#### [AIM OF THE TASK]
The data must be returned in full, with no character altered.

#### [SOURCE DATA]
=-=-=-=-=

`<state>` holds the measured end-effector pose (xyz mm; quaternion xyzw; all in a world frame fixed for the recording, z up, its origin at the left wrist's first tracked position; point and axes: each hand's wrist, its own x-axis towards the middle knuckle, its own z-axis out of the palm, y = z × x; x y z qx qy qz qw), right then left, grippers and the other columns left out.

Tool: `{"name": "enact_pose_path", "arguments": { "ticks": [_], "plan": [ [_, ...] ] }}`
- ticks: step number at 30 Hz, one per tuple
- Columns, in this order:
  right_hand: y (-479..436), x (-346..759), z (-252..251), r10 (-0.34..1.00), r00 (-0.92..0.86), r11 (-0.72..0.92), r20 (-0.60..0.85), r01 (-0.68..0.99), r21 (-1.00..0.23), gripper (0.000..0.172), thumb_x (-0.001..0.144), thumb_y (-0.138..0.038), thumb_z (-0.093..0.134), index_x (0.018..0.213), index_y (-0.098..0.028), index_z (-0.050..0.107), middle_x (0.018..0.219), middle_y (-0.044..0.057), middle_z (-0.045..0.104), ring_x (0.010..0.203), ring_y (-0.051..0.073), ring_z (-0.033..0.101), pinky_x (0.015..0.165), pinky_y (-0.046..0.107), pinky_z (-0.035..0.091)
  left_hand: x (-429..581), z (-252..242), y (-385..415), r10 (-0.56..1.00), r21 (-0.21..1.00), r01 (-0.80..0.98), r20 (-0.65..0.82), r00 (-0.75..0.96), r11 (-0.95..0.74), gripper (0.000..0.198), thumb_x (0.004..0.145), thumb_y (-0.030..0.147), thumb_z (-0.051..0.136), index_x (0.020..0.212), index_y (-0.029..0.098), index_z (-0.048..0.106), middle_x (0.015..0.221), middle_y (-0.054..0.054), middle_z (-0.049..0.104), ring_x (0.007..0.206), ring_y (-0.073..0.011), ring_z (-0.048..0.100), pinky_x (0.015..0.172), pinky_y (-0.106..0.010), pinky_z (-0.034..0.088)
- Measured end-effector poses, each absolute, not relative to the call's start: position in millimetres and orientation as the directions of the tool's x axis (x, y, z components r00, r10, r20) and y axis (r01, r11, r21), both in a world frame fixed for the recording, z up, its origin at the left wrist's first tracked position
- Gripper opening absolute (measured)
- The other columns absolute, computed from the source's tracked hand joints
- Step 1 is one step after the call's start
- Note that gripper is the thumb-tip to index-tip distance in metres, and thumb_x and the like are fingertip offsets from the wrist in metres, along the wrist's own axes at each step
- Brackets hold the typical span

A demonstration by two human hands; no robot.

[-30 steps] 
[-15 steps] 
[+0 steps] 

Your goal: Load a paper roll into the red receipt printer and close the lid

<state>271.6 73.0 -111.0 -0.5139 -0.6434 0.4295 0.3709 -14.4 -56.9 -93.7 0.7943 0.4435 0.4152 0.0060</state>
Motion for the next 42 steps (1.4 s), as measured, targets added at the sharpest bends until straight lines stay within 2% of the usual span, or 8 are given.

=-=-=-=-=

#### [RESULT OF THIS TASK]
`<state>` holds the measured end-effector pose (xyz mm; quaternion xyzw; all in a world frame fixed for the recording, z up, its origin at the left wrist's first tracked position; point and axes: each hand's wrist, its own x-axis towards the middle knuckle, its own z-axis out of the palm, y = z × x; x y z qx qy qz qw), right then left, grippers and the other columns left out.

Tool: `{"name": "enact_pose_path", "arguments": { "ticks": [_], "plan": [ [_, ...] ] }}`
- ticks: step number at 30 Hz, one per tuple
- Columns, in this order:
  right_hand: y (-479..436), x (-346..759), z (-252..251), r10 (-0.34..1.00), r00 (-0.92..0.86), r11 (-0.72..0.92), r20 (-0.60..0.85), r01 (-0.68..0.99), r21 (-1.00..0.23), gripper (0.000..0.172), thumb_x (-0.001..0.144), thumb_y (-0.138..0.038), thumb_z (-0.093..0.134), index_x (0.018..0.213), index_y (-0.098..0.028), index_z (-0.050..0.107), middle_x (0.018..0.219), middle_y (-0.044..0.057), middle_z (-0.045..0.104), ring_x (0.010..0.203), ring_y (-0.051..0.073), ring_z (-0.033..0.101), pinky_x (0.015..0.165), pinky_y (-0.046..0.107), pinky_z (-0.035..0.091)
  left_hand: x (-429..581), z (-252..242), y (-385..415), r10 (-0.56..1.00), r21 (-0.21..1.00), r01 (-0.80..0.98), r20 (-0.65..0.82), r00 (-0.75..0.96), r11 (-0.95..0.74), gripper (0.000..0.198), thumb_x (0.004..0.145), thumb_y (-0.030..0.147), thumb_z (-0.051..0.136), index_x (0.020..0.212), index_y (-0.029..0.098), index_z (-0.048..0.106), middle_x (0.015..0.221), middle_y (-0.054..0.054), middle_z (-0.049..0.104), ring_x (0.007..0.206), ring_y (-0.073..0.011), ring_z (-0.048..0.100), pinky_x (0.015..0.172), pinky_y (-0.106..0.010), pinky_z (-0.034..0.088)
- Measured end-effector poses, each absolute, not relative to the call's start: position in millimetres and orientation as the directions of the tool's x axis (x, y, z components r00, r10, r20) and y axis (r01, r11, r21), both in a world frame fixed for the recording, z up, its origin at the left wrist's first tracked position
- Gripper opening absolute (measured)
- The other columns absolute, computed from the source's tracked hand joints
- Step 1 is one step after the call's start
- Note that gripper is the thumb-tip to index-tip distance in metres, and thumb_x and the like are fingertip offsets from the wrist in metres, along the wrist's own axes at each step
- Brackets hold the typical span

A demonstration by two human hands; no robot.

[-30 steps] 
[-15 steps] 
[+0 steps] 

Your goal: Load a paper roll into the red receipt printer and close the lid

<state>271.6 73.0 -111.0 -0.5139 -0.6434 0.4295 0.3709 -14.4 -56.9 -93.7 0.7943 0.4435 0.4152 0.0060</state>
Motion for the next 42 steps (1.4 s), as measured, targets added at the sharpest bends until straight lines stay within 2% of the usual span, or 8 are given.

This exercise requires nothing further.